Criada em 25 de junho de 1980, durante o processo de abertura democrática, a CCDH foi a primeira Comissão de Direitos Humanos estabelecida em um parlamento brasileiro. Tornou-se referência nacional como espaço de escuta, denúncia e construção de políticas públicas voltadas à cidadania. Em 2025, ano em que a Assembleia Legislativa completa 190 anos, a CCDH apresentou no Relatório Azul um balanço de ações sob a presidência do deputado Adão Pretto Filho, ao lado da vice-presidente, deputada Laura Sito.
Ao longo do ano, foram realizadas 35 reuniões ordinárias, 51 audiências públicas, 80 reuniões técnicas, 82 requerimentos aprovados, 12 pareceres, 320 encaminhamentos, 50 representações e 6 exposições temáticas. A Comissão também atendeu 2.200 demandas e distribuiu mais de 15.500 publicações.

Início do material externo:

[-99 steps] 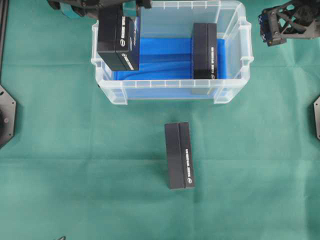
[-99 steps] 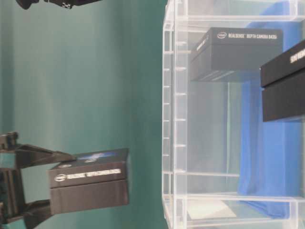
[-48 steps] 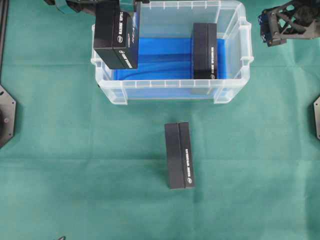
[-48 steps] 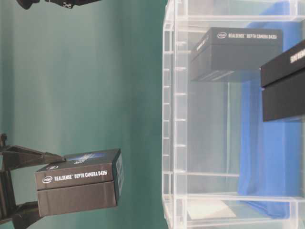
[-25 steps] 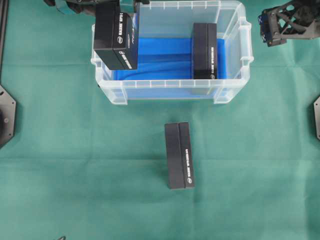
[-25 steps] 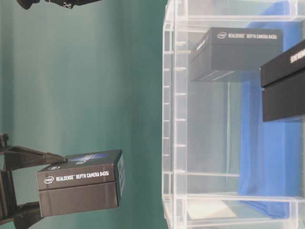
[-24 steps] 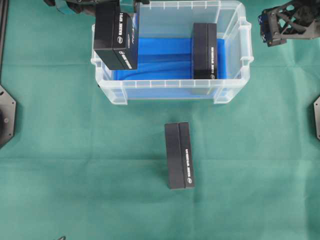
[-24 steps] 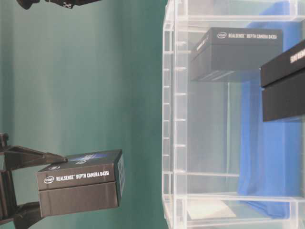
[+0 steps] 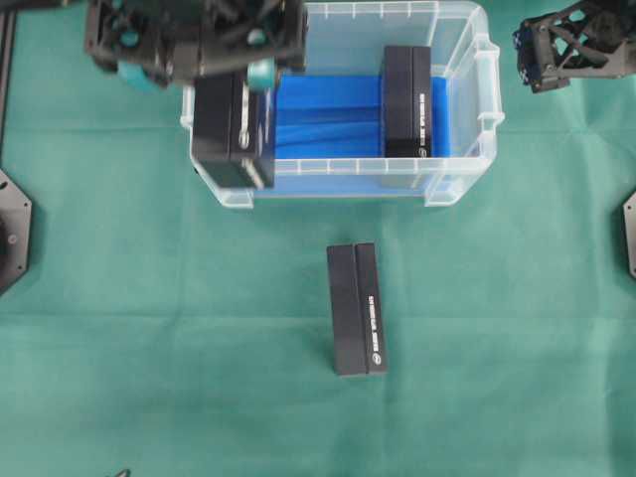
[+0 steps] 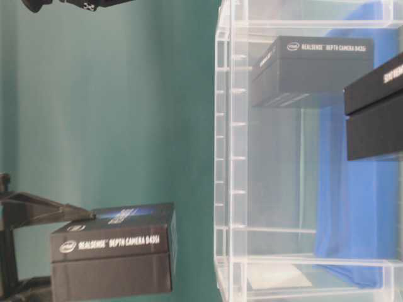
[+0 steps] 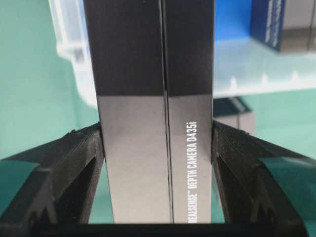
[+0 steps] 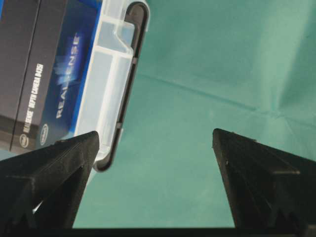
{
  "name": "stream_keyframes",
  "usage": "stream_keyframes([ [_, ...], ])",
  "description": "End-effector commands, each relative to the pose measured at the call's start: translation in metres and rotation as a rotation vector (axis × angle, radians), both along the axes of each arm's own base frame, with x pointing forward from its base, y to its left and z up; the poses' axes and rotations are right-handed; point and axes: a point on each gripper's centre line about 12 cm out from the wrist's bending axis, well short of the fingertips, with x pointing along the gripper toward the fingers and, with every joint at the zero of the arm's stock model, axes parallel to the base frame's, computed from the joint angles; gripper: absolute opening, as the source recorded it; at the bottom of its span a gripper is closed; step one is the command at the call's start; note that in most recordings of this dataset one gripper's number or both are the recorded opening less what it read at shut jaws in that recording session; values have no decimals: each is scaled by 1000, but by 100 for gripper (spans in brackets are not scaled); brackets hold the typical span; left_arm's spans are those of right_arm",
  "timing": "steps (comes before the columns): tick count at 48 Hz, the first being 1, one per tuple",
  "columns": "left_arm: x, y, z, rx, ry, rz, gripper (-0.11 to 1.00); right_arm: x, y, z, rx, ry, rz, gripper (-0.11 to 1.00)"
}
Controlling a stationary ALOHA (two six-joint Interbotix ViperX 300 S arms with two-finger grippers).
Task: Take out the box from the case.
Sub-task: 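Carry the box pair forward and lower it onto the table left of center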
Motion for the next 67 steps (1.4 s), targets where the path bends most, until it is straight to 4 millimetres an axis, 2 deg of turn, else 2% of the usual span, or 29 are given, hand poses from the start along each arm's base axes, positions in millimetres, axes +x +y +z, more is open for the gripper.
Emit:
stream_keyframes([
  [1, -10, -17, 17, 2, -55, -7, 62, 0, 0, 6, -14, -18, 5, 93],
  [21, -9, -91, 12, -49, -69, 5, 61, 0, 0, 6, -17, -15, 15, 93],
  [39, -14, -150, 7, -91, -73, 12, 61, 0, 1, 6, -17, -15, 20, 93],
  [44, -16, -156, 7, -88, -71, 10, 61, 0, 1, 6, -17, -15, 20, 93],
  [56, -14, -155, 5, -66, -75, 11, 62, 0, 2, 6, -14, -17, 18, 93],
  [67, -12, -154, -6, -37, -47, 14, 61, 0, 2, 6, -12, -16, 18, 93],
])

A 27ª edição do Relatório Azul reúne análises e denúncias sobre temas centrais no cenário dos direitos humanos, como direito à terra e à moradia, combate ao feminicídio e à violência doméstica.
O documento destaca ainda o enfrentamento ao racismo estrutural e à intolerância religiosa, além da defesa dos povos indígenas, da população LGBTQIA+, das pessoas com deficiência, dos idosos e dos grupos mais vulneráveis. Durante o lançamento, o presidente da CCDH, Adão Pretto Filho, destacou o papel histórico da Comissão e o compromisso permanente com a defesa dos direitos fundamentais.
“Esta comissão nasceu durante a luta pela redemocratização e segue, 45 anos depois, como trincheira de resistência e de defesa dos que mais precisam. O Relatório Azul é mais do que um registro: é um instrumento de comprometimento com a verdade, com a justiça e com a dignidade humana. Enquanto houver violações, violência e desigualdade, a Comissão de Cidadania e Dieritos Humaos continuará fazendo aquilo que sempre fez — estar ao lado do povo e cobrar ações concretas do Estado”, afirmou.
Adão enfatizou ainda que os avanços registrados no documento são resultado do trabalho integrado entre parlamentares, servidores, movimentos sociais e organizações da sociedade civil. Além da versão impressa, o Relatório Azul 2025 também está disponível de forma on-line no site da Assembleia Legislativa.